• Try it: Please set down, with no changes, every line of the material below from the one containing "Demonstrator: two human" through the end. Skip the pictures.

• Material provided:
*-*-*

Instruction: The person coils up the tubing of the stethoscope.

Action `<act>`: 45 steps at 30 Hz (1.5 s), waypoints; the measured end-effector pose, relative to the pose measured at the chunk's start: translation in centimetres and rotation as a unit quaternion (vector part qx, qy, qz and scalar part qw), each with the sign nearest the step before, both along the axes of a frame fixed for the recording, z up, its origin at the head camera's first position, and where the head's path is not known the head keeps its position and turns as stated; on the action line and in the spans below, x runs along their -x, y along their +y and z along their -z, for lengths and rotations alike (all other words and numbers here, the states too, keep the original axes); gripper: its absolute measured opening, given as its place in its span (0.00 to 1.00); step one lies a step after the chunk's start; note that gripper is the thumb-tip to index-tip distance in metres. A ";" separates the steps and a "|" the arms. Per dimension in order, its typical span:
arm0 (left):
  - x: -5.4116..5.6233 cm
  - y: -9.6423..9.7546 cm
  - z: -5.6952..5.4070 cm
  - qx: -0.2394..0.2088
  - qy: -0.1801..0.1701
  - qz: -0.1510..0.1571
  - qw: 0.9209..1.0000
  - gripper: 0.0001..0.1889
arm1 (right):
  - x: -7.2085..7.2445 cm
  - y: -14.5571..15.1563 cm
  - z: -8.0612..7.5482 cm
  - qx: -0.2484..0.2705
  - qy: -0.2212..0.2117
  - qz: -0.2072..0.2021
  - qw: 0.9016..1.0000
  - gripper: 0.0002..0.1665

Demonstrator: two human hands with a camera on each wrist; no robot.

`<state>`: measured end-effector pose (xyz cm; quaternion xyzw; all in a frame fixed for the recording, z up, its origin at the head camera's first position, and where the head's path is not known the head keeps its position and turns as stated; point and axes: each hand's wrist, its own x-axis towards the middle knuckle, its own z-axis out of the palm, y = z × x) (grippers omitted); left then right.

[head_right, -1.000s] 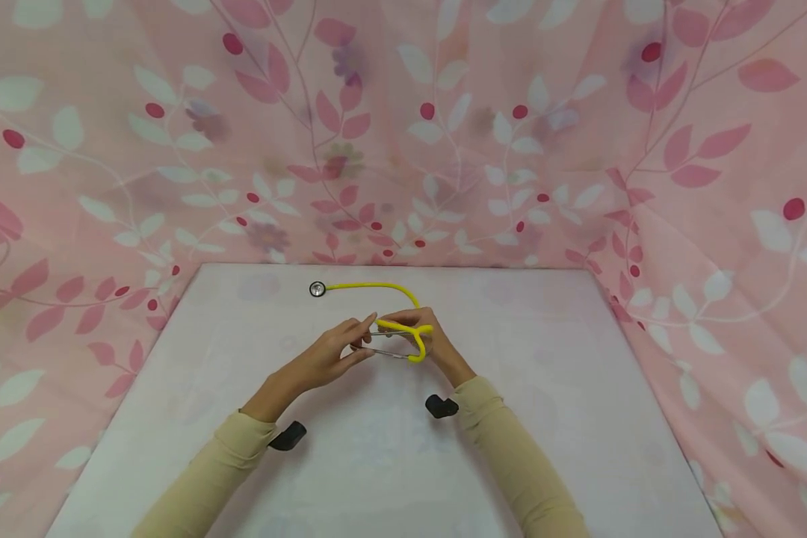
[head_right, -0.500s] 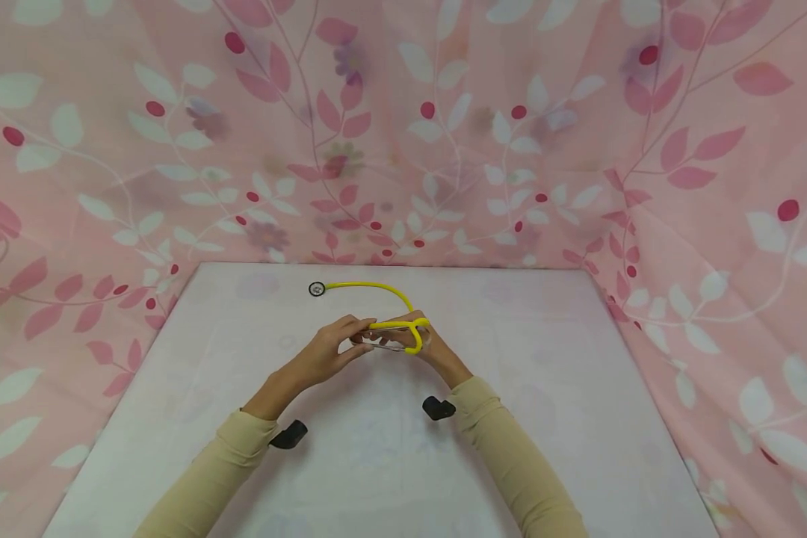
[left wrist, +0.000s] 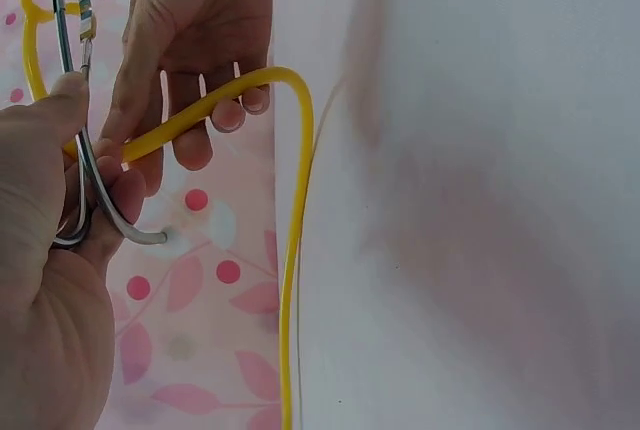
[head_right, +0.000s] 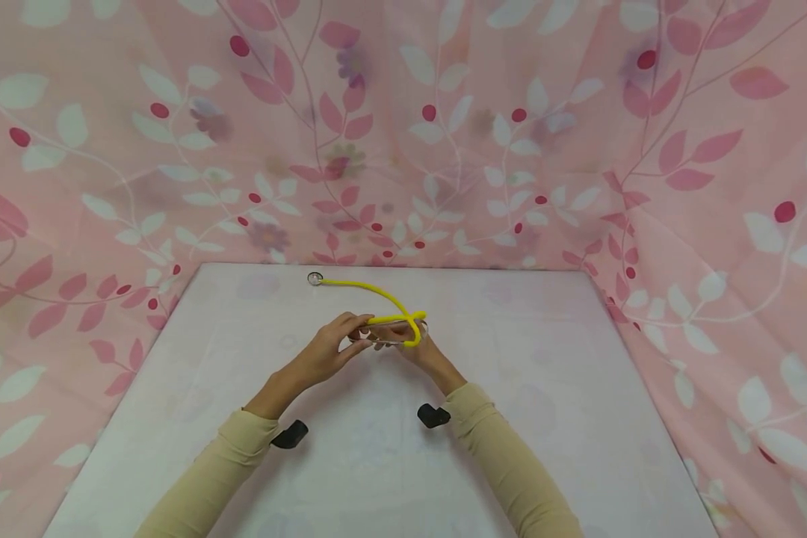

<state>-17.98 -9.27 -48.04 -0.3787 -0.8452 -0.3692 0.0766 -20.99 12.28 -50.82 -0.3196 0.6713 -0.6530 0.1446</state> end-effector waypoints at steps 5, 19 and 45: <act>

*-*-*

• Response to this task:
Demonstrator: two human hands with a camera on each wrist; no robot.

`<state>`: measured end-effector pose (xyz cm; quaternion xyzw; all in a frame fixed for the recording, z up, its origin at the head camera's first position, and where the head's path is not known the head keeps its position and turns as stated; point and axes: each hand's wrist, its own x-axis towards the middle knuckle, its own z-axis out of the palm, y = z × x) (grippers omitted); left then right.

[head_right, -1.000s] 
[head_right, -0.500s] 
[left wrist, +0.000s] 
[head_right, +0.000s] 

<state>-17.98 -9.27 -48.04 -0.3787 -0.8452 -0.3692 0.0766 -20.99 12.28 -50.82 -0.3196 0.6713 -0.6530 0.1446</state> end-effector waypoints at steps 5, 19 and 45: <act>

Nothing more is needed for this answer.